### TASK TO COMPLETE
Transcribe the listing in full, excluding any pictures.
** DATASET EXTRACT follows **
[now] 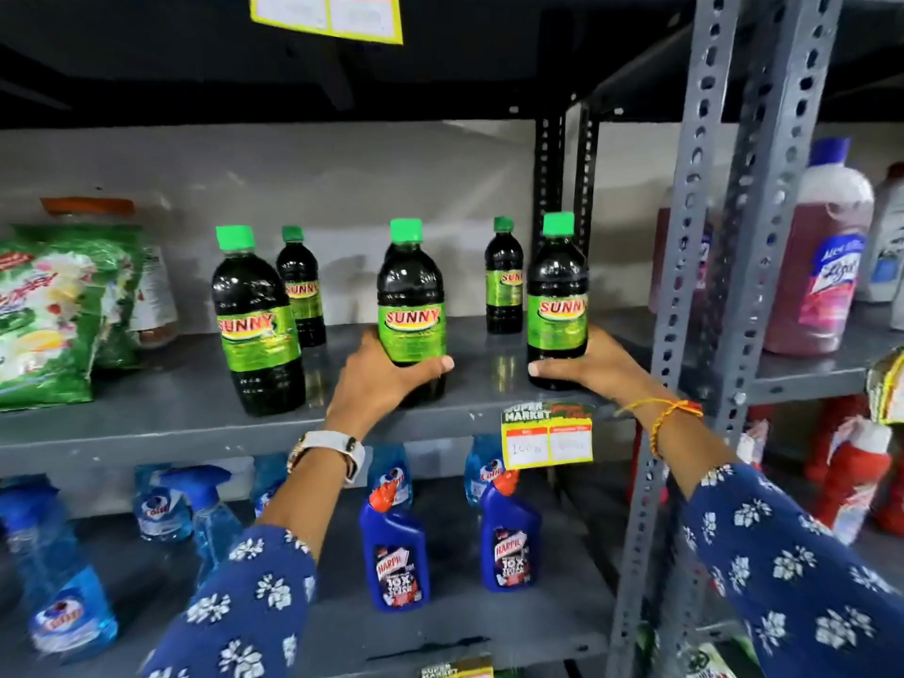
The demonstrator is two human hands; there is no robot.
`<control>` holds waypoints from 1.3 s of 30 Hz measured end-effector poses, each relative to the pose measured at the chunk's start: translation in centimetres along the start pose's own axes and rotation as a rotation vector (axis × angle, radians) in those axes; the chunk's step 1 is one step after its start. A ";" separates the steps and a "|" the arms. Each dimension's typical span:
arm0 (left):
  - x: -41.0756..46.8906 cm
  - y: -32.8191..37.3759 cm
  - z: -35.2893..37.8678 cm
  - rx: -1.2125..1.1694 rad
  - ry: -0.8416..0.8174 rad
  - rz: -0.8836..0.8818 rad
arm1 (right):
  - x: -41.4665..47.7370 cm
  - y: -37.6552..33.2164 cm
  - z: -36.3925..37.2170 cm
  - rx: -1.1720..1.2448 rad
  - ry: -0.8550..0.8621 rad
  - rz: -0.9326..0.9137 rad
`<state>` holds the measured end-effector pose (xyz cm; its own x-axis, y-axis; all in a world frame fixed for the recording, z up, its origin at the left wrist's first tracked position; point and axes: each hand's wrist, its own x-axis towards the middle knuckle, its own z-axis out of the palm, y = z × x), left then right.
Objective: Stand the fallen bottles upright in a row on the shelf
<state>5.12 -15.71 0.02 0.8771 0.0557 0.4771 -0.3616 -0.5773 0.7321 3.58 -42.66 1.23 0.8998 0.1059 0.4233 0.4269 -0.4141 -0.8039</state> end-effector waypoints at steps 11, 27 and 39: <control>-0.5 0.4 0.4 0.020 0.079 0.052 | 0.2 0.2 0.0 -0.108 0.019 -0.007; -0.9 0.9 0.3 0.012 0.068 0.039 | 0.0 0.1 0.1 -0.142 0.035 0.011; -3.7 1.3 -0.7 -0.244 0.182 0.134 | -3.3 -0.2 1.5 0.199 0.520 -0.054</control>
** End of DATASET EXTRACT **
### RESULT OF THIS EXERCISE
[now] 
The demonstrator is two human hands; there is no robot.
`<control>` holds waypoints from 1.3 s of 30 Hz measured end-effector poses, each relative to the pose measured at the chunk's start: translation in centimetres along the start pose's own axes and rotation as a rotation vector (axis × angle, radians) in those axes; the chunk's step 1 is one step after its start. A ";" separates the steps and a "|" the arms. Each dimension's typical span:
arm0 (left):
  - x: -41.0756..46.8906 cm
  - y: -32.8191..37.3759 cm
  - z: -35.2893..37.8678 cm
  - rx: -1.2125..1.1694 rad
  - ry: -0.8416..0.8174 rad
  - rz: -0.8836..0.8818 rad
arm1 (right):
  - x: -41.4665..47.7370 cm
  - y: -37.6552..33.2164 cm
  - z: -36.3925..37.2170 cm
  - rx: -1.1720..1.2448 rad
  - ry: -0.8550..0.8621 rad
  - rz: -0.9326..0.9137 rad
`<state>` holds the measured end-effector pose (xyz cm; its own x-axis, y-axis; all in a world frame fixed for the recording, z up, its origin at the left wrist's first tracked position; point and axes: each hand's wrist, its own x-axis towards the middle knuckle, its own z-axis out of the palm, y = z × x), left then right.
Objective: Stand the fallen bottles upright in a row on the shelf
<state>5.12 -15.71 0.02 0.8771 0.0557 0.4771 -0.3616 -0.5773 0.7321 3.58 -42.66 1.23 0.8998 0.1059 0.4233 0.4269 -0.4141 -0.8039</state> end-effector waypoints at steps 11, 27 and 39: <control>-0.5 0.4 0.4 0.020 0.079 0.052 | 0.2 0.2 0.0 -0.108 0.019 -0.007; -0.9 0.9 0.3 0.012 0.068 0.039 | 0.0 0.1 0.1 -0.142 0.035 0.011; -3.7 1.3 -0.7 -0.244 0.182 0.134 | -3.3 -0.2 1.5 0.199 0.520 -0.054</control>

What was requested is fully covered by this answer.